GSoC Final Project Report

GSoC is approaching its end. I am very glad to have such great experience this summer. I explored the classical machine learning models, Gaussian mixture models (GM), Bayesian Gaussian mixture models with variational inferences (BGM), and Dirichlet Process Gaussian mixture (DPGM). The code and doc is in PR4802.

Incompatible Interface
- Issue 1528 Consistency in GMM, _get_covars Covariance and precision matrix are interchangeably used in different literature. The covariance matrices that GMM uses are not provided in VBGMM and DPGMM. In PR4802, GM, BGM, DPGM have common interface, i.e. the properties weights_, means_, covariances_, although in BGM and DPGM provide the expected parameters
- Issue 2473 Bug: GMM score() returns an array, not a value GMM.score returns the per-sample likelihood, where as other models return the sum of likelihood. In PR4802, score() is defined as the normalized likelihood, which is a scalar.
- Issue 3813 log-responsibilities in GMM GMM.score_samples returns exponentiated log-responsibility which has possibility of precision loss and overflow. In PR4802, score_samples() returns the log of weighted probabilities.
- Issue 4062 KernelDensity and GMM interfaces are unnecessarily confusing
- Issue 5129 PCA.score is log density right? 4062, 5129 are both about the concept of score, currently there is no clear conclusion, PR4802 use the log-likelihood definition
- Issue 4429 incorrect estimated means lead to non positive definite covariance in GMM In this issue, I found that GMM does not provide an explicit way for users to initialize means, covariances and weights. PR4802 allows user to initialize the parameters of three models in _init__, although there are many initial parameters for the last two models
Potential bugs
- Issue 1764 DPGMM - _update_concentrations fail implementation A bug when updating gamma_. It has been fixed.
- Issue 2454 Scaling kills DPGMM DPGMM and VBGMM returns incorrect parameter estimations even on simple toy data set.
- Issue 4267 Density doesn’t normalize in VBGMM and DPGMM The score_samples method of GMM, VBGMM and DPGMM returns the probability density at given values, however the integration of these values does not equal to 1. 2454 and 4267 might because of the problems in the master implementation, now the integral is sum to 1
- Issue 4429 incorrect estimated means lead to non positive definite covariance in GMM Users might set params that broke GMM training. 4802 prevents users choosing what parameters should be updated, which is indefinite behavior
Documentation
- VBGMM DPGMM derivation The derivations in these pages are not consistent with the text book such as PRML[14] and MLAPP[15]. I gave much detailed derivation in PDF. For those who are interested in could find it the PR4802
Testing
- VBGMM and DPGMM have not been tested comprehensively. Although I could not find a good way to test the implemented equations, I did a comprehensive testing on 1D 1-component data set. The total coverage is more than 95%.

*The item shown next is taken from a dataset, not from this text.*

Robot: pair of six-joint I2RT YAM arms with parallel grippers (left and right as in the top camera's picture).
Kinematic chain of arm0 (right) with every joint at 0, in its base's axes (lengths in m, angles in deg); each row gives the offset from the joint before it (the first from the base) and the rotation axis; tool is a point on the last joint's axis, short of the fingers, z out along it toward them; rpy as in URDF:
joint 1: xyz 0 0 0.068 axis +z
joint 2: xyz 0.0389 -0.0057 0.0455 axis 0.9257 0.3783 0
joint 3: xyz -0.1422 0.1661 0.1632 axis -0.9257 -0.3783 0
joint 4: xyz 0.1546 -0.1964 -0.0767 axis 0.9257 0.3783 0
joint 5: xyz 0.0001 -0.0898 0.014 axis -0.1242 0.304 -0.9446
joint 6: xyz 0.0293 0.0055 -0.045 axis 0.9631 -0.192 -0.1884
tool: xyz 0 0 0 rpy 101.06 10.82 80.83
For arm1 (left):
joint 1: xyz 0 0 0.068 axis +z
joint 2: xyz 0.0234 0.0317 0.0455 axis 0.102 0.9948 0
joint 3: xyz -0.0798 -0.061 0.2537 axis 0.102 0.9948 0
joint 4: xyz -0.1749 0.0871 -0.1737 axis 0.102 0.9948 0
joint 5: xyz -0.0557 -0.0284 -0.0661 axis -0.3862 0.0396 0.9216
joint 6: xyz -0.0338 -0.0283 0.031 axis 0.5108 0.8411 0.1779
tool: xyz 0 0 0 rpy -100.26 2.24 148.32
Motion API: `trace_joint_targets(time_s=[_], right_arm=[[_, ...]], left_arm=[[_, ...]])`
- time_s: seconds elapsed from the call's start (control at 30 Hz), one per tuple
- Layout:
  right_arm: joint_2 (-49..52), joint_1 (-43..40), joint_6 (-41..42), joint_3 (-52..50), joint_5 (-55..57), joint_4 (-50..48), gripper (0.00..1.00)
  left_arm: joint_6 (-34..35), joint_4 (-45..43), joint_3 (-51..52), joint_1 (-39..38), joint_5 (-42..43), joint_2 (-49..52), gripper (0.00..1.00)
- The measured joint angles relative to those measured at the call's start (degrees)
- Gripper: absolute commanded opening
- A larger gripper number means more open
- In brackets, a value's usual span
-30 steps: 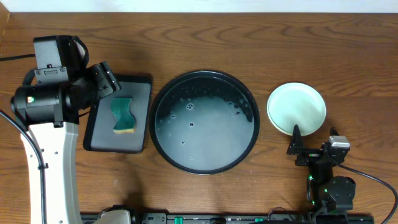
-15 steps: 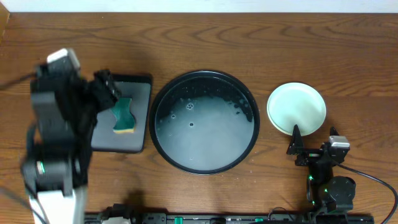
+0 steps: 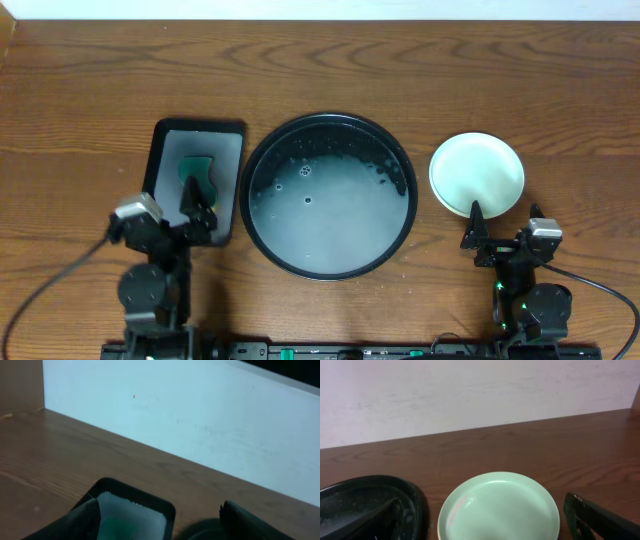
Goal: Clean dirty plates on tray and stack at the side
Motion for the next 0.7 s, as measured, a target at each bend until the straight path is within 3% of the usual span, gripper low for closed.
trace_joint_targets(time_s=[0.23,0.7], right_arm=[[-0.02,0.0,0.02,0.0,-0.09,0.02,0.99],[-0.02,0.0,0.0,0.0,-0.13,0.02,0.99]], left_arm=[[-4.31,-1.31,10.86,0.0,0.0,-10.91,0.77],[-11.69,3.91,13.81,-0.02,0.07,-14.97,0.77]])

Besides these issues, I did some animations and IPN for these three models.

In conclusion, I finished the tasks of in the proposal, but I didn’t have time to do the optional tasks, i.e., the incremental EM algorithm and different covariance estimators. Anyway, after GSoC, I will continue to contribute to the scikit-learn project.

August 07, 20154D

Progress Report 3

My mentor gave me some useful advices after I finished all the codes of BayesianGaussianMixture and DirichletProcessGaussianMixture. So in these two weeks, I fixed the style problems and did all the necessary test cases for BayesianGaussianMixture. I also did the visualization of Gaussian mixture with variational inference for four types of precision using matplotlib.animation, link

Next step, I will explore some optional tasks which are incremental learning and other covariance estimators besides the test cases of DirichletProcessGaussianMixture.

July 27, 20154D

GSoC Week 8, 9 and Progress Report 2

Week 8 and 9

In the week 8 and 9, I implemented DirichletProcessGaussianMixture. But its behavior looks similar to BayesianGaussianMixture. Both of them can infer the best number of components. DirichletProcessGaussianMixture took a slightly more iteration than BayesianGaussianMixture to converge on Old-faith data set, around 60 iterations.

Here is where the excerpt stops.